7. CSV is in **row format** (records separated by blank rows) — parse with:
   ```python
   # Each record = consecutive rows until blank row
   # Row format: [FIELD_NAME, value1, value2, ...]
   # AUTHOR NAMES row has multiple values (one per author)
   ```

**PubMed → Embase query translation:**
- MeSH `[Mesh]` → Emtree `/exp`
- `[tiab]` → `:ab,ti`
- `[Title/Abstract]` → `:ab,ti`
- Boolean operators stay the same (AND, OR)
- Phrase search: use single quotes in Embase (`'artificial ascites'`)

---

## Error Handling

- If a search returns 0 results, broaden the query (remove one concept or use broader MeSH terms) and retry.
- **CrossRef HTTP errors (token-saving rules):**
  - **403 (rate-limited):** Do NOT retry. Skip CrossRef silently → verify via PubMed title search instead.
  - **303 (redirect):** Follow the redirect if possible. If not, skip CrossRef → PubMed fallback.
  - **Any repeated failure:** After the first CrossRef 403/303 in a session, assume CrossRef is
    rate-limiting and skip CrossRef for ALL remaining references. Go directly to PubMed title
    verification. This avoids N×retry token waste.
  - **Never print raw error messages** like "Request failed with status code 403." Collect
    failures silently and report a single summary line at the end:
    `CrossRef unavailable for {N} references (rate-limited). Verified via PubMed instead.`
- If a DOI does not resolve via CrossRef (after applying the rules above), try searching PubMed by title to confirm the reference exists.
- If the user provides a reference that cannot be verified by any method, clearly state: "This reference could not be verified. Please check manually before submission."
- Never silently include an unverified reference.

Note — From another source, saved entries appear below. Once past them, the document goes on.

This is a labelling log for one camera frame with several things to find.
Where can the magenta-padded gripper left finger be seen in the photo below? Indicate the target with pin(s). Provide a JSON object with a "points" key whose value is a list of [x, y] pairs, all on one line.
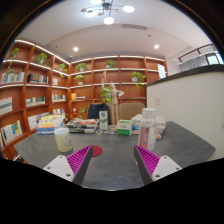
{"points": [[60, 165]]}

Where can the black curtain rail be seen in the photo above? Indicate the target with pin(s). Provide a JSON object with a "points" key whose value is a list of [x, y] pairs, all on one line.
{"points": [[196, 51]]}

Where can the stack of dark books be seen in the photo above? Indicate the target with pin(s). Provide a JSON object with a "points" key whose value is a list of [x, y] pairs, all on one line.
{"points": [[81, 125]]}

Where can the wooden artist mannequin figure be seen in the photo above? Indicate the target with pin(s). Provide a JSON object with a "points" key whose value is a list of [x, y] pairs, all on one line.
{"points": [[114, 98]]}

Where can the white wall switch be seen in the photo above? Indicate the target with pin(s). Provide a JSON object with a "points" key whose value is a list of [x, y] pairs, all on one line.
{"points": [[158, 100]]}

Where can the grey sheer curtain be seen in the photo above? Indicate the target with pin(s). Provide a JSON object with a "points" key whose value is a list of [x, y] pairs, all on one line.
{"points": [[195, 62]]}

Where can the ceiling air vent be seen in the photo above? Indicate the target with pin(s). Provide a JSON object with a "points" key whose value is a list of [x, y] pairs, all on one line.
{"points": [[134, 27]]}

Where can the white cup with yellow-green stripes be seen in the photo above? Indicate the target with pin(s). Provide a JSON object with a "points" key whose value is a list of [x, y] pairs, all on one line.
{"points": [[62, 140]]}

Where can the tall green-white carton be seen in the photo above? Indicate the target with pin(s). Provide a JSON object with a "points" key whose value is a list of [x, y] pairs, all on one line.
{"points": [[103, 120]]}

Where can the wooden wall shelf unit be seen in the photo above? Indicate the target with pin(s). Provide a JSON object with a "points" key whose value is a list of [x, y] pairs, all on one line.
{"points": [[83, 90]]}

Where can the branched ceiling lamp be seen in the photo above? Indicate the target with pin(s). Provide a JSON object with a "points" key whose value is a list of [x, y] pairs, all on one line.
{"points": [[108, 20]]}

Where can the beige chair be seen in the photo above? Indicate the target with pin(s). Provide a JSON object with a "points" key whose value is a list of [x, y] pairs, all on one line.
{"points": [[130, 110]]}

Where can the small round printed badge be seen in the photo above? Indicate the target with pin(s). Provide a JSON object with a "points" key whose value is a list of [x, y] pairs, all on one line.
{"points": [[99, 131], [110, 132], [159, 135]]}

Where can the small green-white box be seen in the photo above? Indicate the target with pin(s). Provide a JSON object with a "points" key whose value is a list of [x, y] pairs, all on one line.
{"points": [[124, 128]]}

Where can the stack of white books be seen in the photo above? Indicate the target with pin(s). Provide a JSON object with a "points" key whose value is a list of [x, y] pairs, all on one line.
{"points": [[135, 120]]}

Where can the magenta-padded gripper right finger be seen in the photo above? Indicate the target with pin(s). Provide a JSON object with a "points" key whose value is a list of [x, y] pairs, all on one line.
{"points": [[165, 165]]}

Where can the stack of colourful books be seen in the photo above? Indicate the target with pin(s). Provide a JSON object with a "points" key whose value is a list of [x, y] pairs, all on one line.
{"points": [[50, 124]]}

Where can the round recessed ceiling light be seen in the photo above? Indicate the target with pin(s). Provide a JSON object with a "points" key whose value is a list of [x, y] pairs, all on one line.
{"points": [[75, 49], [156, 46]]}

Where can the clear plastic water bottle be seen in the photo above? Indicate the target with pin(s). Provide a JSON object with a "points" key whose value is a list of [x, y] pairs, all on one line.
{"points": [[147, 133]]}

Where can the white partition with dark top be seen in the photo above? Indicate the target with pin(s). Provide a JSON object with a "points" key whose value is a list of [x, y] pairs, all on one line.
{"points": [[190, 106]]}

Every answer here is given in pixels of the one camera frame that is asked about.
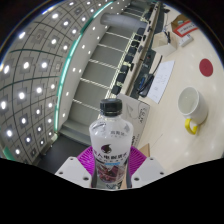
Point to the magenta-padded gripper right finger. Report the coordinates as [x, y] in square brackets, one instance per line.
[146, 170]

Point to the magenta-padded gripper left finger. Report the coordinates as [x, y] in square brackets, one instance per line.
[75, 168]

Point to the clear black-capped drink bottle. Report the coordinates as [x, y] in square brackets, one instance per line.
[110, 146]

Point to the large white cardboard box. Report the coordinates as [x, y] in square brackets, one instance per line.
[138, 116]

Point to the black bag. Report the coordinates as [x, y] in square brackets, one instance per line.
[146, 86]

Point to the group of ceiling lights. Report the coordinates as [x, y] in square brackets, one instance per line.
[21, 95]

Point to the row of black office chairs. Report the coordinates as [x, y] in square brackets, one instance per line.
[128, 60]

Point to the flat round red coaster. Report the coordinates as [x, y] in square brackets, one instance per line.
[206, 67]

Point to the long curved conference desk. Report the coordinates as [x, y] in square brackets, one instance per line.
[143, 50]

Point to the small open white box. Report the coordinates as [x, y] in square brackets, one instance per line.
[164, 46]

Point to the white remote control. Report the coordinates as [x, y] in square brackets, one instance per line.
[186, 40]

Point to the red-sided open cardboard box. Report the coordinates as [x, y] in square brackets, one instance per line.
[184, 28]

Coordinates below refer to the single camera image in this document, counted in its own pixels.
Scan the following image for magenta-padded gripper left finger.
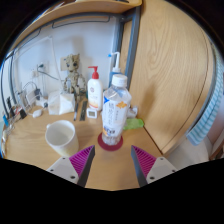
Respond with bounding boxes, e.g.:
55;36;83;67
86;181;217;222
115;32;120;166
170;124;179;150
45;144;96;188

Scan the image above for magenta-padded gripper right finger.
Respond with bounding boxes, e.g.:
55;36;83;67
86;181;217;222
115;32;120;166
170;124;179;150
130;145;178;187

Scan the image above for clear plastic water bottle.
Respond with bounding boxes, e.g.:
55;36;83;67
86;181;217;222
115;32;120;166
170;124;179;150
101;73;133;147

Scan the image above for cream white mug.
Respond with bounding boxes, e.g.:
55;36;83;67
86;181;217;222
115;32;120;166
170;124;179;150
44;119;80;158

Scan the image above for flat round red coaster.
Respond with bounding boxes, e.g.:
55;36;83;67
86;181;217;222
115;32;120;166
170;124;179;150
97;132;124;152

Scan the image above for green cloth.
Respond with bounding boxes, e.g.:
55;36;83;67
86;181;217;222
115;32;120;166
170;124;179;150
123;118;145;131

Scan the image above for black pen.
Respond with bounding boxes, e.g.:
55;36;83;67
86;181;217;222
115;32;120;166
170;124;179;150
73;101;80;122

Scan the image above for small white clock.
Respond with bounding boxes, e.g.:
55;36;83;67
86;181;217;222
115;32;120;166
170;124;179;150
86;107;99;119

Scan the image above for white tissue pack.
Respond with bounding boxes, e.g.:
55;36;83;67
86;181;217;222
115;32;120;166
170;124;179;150
47;90;76;116

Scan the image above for striped light blue towel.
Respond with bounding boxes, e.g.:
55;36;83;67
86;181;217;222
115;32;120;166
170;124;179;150
186;56;224;146

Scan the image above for white red-pump lotion bottle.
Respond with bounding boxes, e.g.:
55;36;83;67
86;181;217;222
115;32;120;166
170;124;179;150
87;65;104;112

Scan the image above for light wooden side panel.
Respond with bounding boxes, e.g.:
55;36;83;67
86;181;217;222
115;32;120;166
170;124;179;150
121;0;218;158

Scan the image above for wooden tree figurine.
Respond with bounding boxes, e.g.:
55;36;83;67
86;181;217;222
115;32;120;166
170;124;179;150
62;53;88;101

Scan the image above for blue-nozzle spray bottle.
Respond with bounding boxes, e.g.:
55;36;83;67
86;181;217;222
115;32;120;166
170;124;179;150
107;51;123;89

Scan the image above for wooden shelf unit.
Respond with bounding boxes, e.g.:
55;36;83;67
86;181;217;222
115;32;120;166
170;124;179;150
6;0;143;54

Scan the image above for white wall socket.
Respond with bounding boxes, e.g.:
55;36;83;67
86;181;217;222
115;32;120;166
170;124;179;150
36;62;48;75

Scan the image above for white wall box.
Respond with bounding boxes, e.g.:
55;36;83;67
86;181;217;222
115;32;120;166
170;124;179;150
59;56;69;72

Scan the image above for grey metal frame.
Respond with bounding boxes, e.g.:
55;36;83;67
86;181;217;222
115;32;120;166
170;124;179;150
1;6;141;111

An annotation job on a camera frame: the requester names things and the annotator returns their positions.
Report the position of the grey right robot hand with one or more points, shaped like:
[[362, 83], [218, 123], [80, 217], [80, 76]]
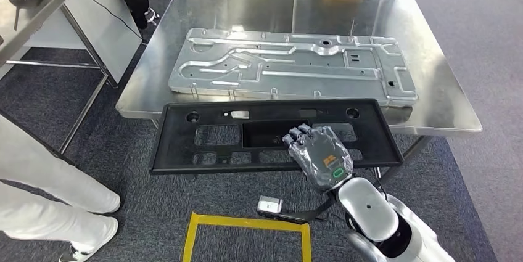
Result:
[[322, 158]]

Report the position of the black plastic plate part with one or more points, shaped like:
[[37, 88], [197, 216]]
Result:
[[175, 145]]

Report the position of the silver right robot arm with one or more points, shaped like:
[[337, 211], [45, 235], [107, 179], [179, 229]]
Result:
[[372, 215]]

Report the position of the stainless steel workbench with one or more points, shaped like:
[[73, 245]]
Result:
[[265, 11]]

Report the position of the stamped silver metal panel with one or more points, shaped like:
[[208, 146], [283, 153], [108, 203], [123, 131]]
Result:
[[310, 82]]

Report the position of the yellow floor tape square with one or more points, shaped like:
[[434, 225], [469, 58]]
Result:
[[190, 239]]

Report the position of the white board panel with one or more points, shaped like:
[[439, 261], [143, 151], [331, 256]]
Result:
[[94, 27]]

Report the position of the steel side table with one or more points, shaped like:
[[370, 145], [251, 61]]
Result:
[[28, 15]]

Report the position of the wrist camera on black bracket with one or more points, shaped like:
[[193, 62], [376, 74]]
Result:
[[269, 207]]

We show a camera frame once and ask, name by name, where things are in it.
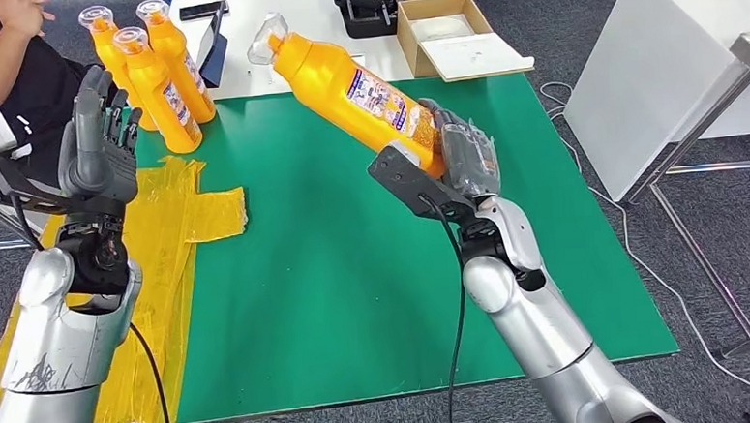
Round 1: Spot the person's right hand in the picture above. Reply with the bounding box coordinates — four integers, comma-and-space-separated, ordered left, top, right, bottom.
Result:
0, 0, 59, 43

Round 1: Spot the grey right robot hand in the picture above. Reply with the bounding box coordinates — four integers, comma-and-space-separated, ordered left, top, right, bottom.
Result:
416, 93, 503, 204

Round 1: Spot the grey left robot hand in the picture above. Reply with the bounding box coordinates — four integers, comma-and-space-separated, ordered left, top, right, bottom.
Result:
52, 63, 149, 219

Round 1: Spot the orange detergent bottle clear cap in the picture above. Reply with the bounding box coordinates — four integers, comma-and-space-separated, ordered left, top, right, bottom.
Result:
135, 0, 218, 128
76, 1, 158, 136
245, 4, 447, 190
111, 23, 205, 159

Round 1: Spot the person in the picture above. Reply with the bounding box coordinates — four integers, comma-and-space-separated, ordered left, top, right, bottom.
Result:
0, 0, 126, 193

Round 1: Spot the white foam lid board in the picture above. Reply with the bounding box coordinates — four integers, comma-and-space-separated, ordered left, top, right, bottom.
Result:
417, 30, 537, 85

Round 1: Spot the yellow plastic sheet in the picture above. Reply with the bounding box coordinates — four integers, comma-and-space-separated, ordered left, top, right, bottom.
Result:
0, 152, 259, 423

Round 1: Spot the brown cardboard box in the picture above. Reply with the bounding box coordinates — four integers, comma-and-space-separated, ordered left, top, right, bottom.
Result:
394, 0, 495, 82

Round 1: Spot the white foam pad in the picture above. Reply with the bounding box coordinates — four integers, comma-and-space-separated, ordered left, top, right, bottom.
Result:
408, 13, 475, 44

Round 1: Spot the black tool case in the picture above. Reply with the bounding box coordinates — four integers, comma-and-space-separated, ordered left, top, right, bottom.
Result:
331, 0, 471, 41

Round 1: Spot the black phone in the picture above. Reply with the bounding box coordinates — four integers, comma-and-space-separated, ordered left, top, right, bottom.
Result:
177, 0, 231, 22

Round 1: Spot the white floor cable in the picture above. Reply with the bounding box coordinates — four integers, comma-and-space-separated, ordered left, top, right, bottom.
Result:
537, 71, 750, 415

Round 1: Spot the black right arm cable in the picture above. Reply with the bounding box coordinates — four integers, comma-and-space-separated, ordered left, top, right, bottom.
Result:
417, 191, 475, 423

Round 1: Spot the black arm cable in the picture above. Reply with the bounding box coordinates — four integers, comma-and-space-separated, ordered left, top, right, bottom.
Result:
6, 182, 174, 423
417, 191, 475, 423

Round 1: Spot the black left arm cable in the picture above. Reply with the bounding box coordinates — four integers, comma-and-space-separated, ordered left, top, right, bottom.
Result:
6, 182, 174, 423

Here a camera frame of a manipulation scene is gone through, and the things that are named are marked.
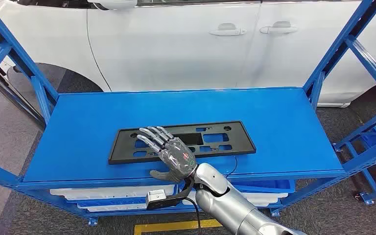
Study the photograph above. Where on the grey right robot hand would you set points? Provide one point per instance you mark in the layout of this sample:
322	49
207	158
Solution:
176	159

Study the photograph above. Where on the black plastic frame part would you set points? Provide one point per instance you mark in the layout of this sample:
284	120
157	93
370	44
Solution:
233	142

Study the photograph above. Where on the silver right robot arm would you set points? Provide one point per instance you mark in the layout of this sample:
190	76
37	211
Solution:
227	207

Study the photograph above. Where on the blue steel shelf rack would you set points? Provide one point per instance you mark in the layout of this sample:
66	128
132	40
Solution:
110	129
368	198

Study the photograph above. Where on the yellow floor tape rectangle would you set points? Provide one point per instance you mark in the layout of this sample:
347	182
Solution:
175	225

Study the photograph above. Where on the long white plastic tray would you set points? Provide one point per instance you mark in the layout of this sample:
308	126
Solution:
116	208
265	198
110	192

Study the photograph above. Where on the white car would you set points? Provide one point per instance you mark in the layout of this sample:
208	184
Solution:
175	48

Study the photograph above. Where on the white car side mirror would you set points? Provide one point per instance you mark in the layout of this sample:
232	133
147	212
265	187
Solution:
113	4

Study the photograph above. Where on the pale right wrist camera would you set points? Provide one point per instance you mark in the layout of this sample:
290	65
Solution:
155	196

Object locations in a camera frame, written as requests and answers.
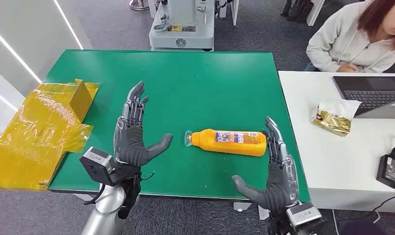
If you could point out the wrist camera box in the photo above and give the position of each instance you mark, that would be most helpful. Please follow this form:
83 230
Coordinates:
97 163
303 214

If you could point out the white table foot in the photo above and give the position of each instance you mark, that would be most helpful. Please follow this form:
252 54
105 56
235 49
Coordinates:
241 206

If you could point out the grey wheeled machine base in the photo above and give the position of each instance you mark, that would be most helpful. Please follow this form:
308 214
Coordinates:
181 29

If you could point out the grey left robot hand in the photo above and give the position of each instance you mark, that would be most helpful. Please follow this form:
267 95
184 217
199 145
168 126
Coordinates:
129 142

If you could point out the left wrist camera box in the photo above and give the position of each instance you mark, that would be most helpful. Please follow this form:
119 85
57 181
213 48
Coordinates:
97 163

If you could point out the dark grey laptop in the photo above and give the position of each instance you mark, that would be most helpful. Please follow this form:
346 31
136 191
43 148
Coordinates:
369 90

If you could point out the person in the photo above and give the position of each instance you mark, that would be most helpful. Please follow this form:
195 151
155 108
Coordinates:
347 39

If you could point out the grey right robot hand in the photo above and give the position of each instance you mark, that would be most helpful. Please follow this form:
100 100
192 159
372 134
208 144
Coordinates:
282 185

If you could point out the chrome chair base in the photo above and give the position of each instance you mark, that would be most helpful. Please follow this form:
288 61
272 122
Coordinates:
139 4

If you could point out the gold snack packet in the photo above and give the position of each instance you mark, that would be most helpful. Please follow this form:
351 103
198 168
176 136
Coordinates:
334 118

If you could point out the person's hand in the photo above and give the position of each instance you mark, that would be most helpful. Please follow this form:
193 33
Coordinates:
347 68

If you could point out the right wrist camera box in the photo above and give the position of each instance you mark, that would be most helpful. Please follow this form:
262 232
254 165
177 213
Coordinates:
303 214

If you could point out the orange plastic bottle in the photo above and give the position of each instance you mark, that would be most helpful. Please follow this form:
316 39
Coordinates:
230 142

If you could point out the black power adapter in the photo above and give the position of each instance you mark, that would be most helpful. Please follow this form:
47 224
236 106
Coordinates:
389 170

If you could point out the yellow taped cardboard box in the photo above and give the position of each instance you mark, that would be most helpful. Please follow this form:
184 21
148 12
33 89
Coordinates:
38 136

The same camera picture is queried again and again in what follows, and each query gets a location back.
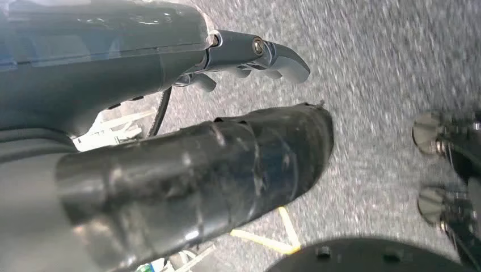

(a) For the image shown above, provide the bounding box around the yellow floor tape square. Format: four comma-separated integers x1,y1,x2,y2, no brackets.
229,206,302,256

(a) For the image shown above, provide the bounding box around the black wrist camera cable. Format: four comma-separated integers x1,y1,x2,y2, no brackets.
145,86,174,139

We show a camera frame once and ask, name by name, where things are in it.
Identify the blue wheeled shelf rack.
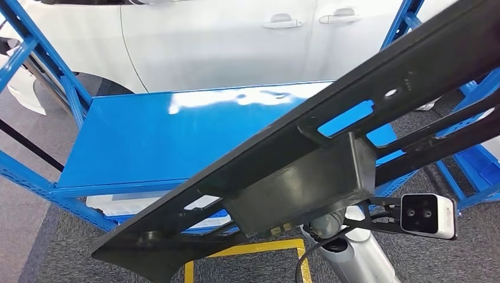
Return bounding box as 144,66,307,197
435,70,500,212

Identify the black plastic frame part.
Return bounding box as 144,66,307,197
90,0,500,283

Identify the black cable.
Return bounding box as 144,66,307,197
295,226,353,283

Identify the blue plastic bin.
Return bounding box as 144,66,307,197
109,210,235,235

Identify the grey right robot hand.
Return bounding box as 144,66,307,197
268,223,313,238

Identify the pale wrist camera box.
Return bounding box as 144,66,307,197
400,193,458,240

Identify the blue metal shelf rack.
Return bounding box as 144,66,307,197
0,0,430,235

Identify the white car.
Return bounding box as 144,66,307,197
0,0,460,116

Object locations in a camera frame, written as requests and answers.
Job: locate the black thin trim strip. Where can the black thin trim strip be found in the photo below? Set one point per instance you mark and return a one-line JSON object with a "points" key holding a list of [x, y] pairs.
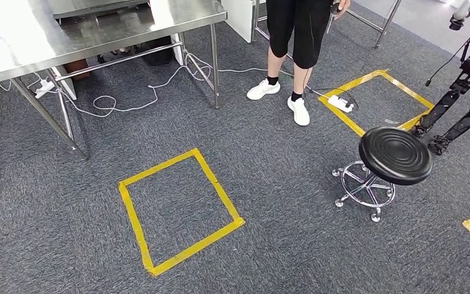
{"points": [[428, 82]]}

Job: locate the person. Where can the person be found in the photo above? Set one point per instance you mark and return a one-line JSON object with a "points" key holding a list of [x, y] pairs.
{"points": [[300, 32]]}

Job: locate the yellow floor tape square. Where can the yellow floor tape square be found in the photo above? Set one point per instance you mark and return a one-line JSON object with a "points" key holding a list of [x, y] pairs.
{"points": [[133, 221], [356, 82]]}

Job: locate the stainless steel workbench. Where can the stainless steel workbench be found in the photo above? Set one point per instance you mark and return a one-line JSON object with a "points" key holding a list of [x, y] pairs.
{"points": [[97, 32]]}

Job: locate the white power strip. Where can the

## What This Skill Does NOT Do

- Does not download from paywalled journals without user-provided credentials or institutional access.
- Does not assess the quality of evidence (use `/analyze-stats` or `/check-reporting` for that).
- Does not write the literature review text (use `/write-paper` for that).
- Does not fabricate any part of a citation.